● **How to complete this task**: Go to the line containing "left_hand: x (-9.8" in the records below and print it and every following line exactly, on through the line containing "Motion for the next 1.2", then stop.

● **Information provided**:
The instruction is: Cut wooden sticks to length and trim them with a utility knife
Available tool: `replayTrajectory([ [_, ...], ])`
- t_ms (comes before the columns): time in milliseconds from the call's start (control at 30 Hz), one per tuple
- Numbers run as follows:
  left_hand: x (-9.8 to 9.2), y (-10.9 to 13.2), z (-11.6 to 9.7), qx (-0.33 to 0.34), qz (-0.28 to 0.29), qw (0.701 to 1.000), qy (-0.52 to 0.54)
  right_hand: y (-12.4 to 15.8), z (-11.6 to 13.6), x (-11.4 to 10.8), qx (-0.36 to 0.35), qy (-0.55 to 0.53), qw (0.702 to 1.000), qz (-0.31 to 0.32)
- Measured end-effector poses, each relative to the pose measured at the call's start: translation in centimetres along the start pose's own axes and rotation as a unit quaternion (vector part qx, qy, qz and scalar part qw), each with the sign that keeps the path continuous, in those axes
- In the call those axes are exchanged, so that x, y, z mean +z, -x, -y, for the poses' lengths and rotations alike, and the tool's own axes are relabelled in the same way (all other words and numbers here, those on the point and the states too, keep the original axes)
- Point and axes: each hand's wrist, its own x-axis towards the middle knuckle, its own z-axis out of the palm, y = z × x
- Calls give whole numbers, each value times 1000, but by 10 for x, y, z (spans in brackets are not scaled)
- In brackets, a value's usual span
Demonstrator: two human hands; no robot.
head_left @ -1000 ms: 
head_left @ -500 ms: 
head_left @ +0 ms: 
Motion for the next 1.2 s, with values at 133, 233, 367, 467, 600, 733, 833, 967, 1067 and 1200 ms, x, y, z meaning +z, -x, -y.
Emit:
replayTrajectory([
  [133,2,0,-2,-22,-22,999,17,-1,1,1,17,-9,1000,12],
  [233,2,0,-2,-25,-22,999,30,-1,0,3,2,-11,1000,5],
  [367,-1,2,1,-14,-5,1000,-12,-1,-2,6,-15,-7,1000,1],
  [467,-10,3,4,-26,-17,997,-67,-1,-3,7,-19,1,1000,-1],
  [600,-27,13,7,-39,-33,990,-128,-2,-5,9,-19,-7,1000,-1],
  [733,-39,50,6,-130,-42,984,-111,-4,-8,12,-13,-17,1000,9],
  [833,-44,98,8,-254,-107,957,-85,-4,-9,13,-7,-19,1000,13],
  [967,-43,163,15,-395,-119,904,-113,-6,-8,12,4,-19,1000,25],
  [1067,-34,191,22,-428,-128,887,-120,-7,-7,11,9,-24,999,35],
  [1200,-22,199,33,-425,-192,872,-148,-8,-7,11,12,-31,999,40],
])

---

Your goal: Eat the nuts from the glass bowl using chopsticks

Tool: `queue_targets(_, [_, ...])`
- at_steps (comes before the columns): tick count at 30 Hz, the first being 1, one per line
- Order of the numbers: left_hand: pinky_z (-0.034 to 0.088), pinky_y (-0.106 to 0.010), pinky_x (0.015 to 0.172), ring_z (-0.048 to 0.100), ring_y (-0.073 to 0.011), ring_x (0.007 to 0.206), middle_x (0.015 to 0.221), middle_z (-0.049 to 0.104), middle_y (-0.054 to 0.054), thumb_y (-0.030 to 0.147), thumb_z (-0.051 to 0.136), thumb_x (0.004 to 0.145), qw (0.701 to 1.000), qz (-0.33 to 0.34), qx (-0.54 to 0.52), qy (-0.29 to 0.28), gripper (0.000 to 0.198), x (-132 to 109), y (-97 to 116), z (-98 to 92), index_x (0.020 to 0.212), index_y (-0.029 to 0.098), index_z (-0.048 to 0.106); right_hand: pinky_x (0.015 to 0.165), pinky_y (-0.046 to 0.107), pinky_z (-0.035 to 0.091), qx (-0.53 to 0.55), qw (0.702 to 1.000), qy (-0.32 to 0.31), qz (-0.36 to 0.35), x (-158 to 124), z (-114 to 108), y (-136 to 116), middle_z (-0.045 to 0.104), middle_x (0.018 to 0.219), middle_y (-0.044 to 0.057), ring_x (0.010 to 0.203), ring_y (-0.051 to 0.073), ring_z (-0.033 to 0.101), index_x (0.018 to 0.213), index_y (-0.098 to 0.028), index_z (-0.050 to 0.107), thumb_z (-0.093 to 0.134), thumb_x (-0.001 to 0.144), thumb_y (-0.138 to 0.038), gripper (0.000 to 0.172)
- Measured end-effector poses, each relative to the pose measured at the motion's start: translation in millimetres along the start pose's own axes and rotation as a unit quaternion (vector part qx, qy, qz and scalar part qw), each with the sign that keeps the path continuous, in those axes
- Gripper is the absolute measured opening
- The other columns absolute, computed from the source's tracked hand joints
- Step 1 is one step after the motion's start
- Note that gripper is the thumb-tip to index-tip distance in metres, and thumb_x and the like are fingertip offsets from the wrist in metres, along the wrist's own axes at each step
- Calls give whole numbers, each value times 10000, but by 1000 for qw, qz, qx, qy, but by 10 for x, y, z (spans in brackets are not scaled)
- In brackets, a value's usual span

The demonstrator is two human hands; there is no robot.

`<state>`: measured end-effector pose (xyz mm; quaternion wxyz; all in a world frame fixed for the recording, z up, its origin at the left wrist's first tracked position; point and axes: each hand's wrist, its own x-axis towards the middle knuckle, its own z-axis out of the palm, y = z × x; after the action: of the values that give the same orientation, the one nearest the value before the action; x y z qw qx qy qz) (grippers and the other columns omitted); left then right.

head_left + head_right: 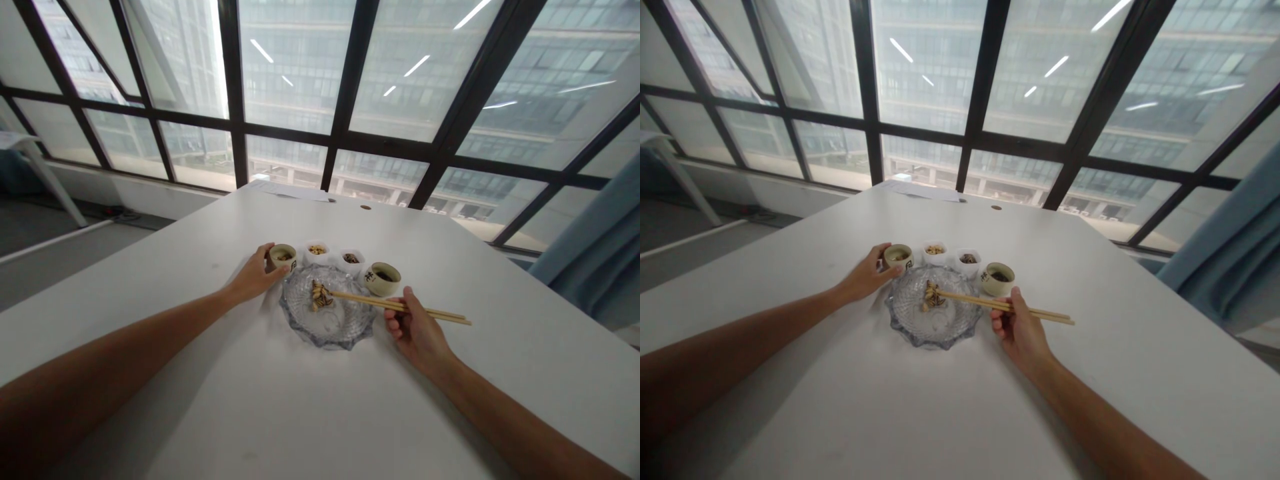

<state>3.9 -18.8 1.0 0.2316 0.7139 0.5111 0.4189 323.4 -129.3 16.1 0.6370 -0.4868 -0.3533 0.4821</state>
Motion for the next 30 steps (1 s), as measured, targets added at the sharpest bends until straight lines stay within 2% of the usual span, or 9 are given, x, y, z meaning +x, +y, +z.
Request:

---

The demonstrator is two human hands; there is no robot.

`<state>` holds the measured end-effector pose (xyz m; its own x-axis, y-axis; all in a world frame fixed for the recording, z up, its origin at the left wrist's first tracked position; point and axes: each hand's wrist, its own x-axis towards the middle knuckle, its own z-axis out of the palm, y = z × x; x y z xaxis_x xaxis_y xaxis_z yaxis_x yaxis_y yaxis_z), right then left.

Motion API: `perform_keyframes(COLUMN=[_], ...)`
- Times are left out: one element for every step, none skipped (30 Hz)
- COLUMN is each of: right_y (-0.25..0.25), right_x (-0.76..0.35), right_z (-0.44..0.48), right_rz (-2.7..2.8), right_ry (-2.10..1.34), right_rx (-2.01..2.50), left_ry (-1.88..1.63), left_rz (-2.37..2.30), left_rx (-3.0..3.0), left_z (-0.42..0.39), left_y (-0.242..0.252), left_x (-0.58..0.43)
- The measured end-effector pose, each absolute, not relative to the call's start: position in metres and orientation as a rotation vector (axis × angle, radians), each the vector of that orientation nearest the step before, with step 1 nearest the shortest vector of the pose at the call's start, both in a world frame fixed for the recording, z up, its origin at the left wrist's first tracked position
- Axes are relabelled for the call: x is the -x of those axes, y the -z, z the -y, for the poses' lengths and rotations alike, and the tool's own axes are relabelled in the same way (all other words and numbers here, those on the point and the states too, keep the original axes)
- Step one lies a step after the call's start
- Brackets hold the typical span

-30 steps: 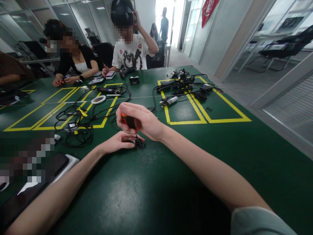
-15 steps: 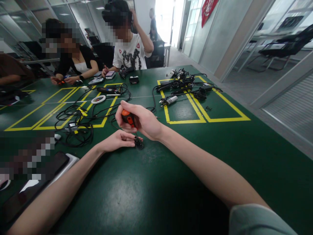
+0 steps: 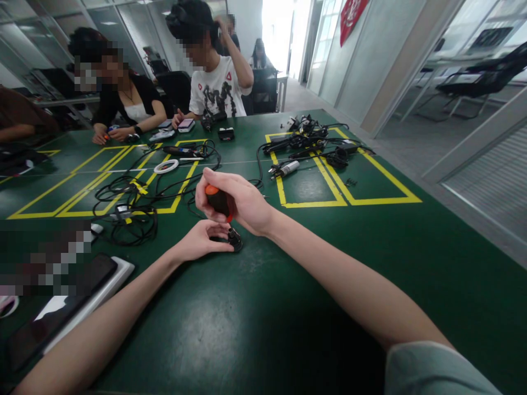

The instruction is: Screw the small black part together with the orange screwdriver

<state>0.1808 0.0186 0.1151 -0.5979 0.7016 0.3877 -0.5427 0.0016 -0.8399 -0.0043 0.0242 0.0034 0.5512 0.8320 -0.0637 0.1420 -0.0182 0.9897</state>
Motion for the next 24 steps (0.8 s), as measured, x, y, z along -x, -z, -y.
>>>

● **Response to this exercise**:
  left_hand: x (-9.8 to 9.2), y (-10.9 to 13.2), z (-11.6 to 9.7), qx (-0.33 to 0.34), qz (-0.28 to 0.29), qw (0.701 to 1.000), qy (-0.52 to 0.54)
  right_hand: y (-12.4 to 15.8), z (-11.6 to 13.6), x (-11.4 to 10.8), qx (-0.36 to 0.35), qy (-0.55 to 0.53), qw (0.702 to 1.000), qz (-0.31 to 0.32)
- Measured end-effector poses, each relative to the pose measured at the call's start: translation in centimetres along the start pose's own axes and rotation as a unit quaternion (vector part qx, qy, qz and scalar part qw), each with the sign that keeps the path continuous, in those axes
- In the call those axes are exchanged, so that x, y, z mean +z, -x, -y, for the poses' lengths and rotations alike, and the tool's own axes are relabelled in the same way (all other words and numbers here, those on the point and the states too, keep the original axes)
- Point and axes: each hand's wrist, its own x-axis towards the middle knuckle, its own z-axis out of the palm, y = z × x
- Calls give whole numbers, each value times 1000, but by 10 for x, y, z (spans in brackets are not scaled)
- In brackets, a value's usual span
Demonstrator: two human hands; no robot.
head_left @ -1000 ms: 
head_left @ -500 ms: 
head_left @ +0 ms: 
Motion for the next 1.2 s, with values at 133, 233, 367, 467, 600, 733, 833, 967, 1067 and 1200 ms, x, y, z meaning +z, -x, -y.

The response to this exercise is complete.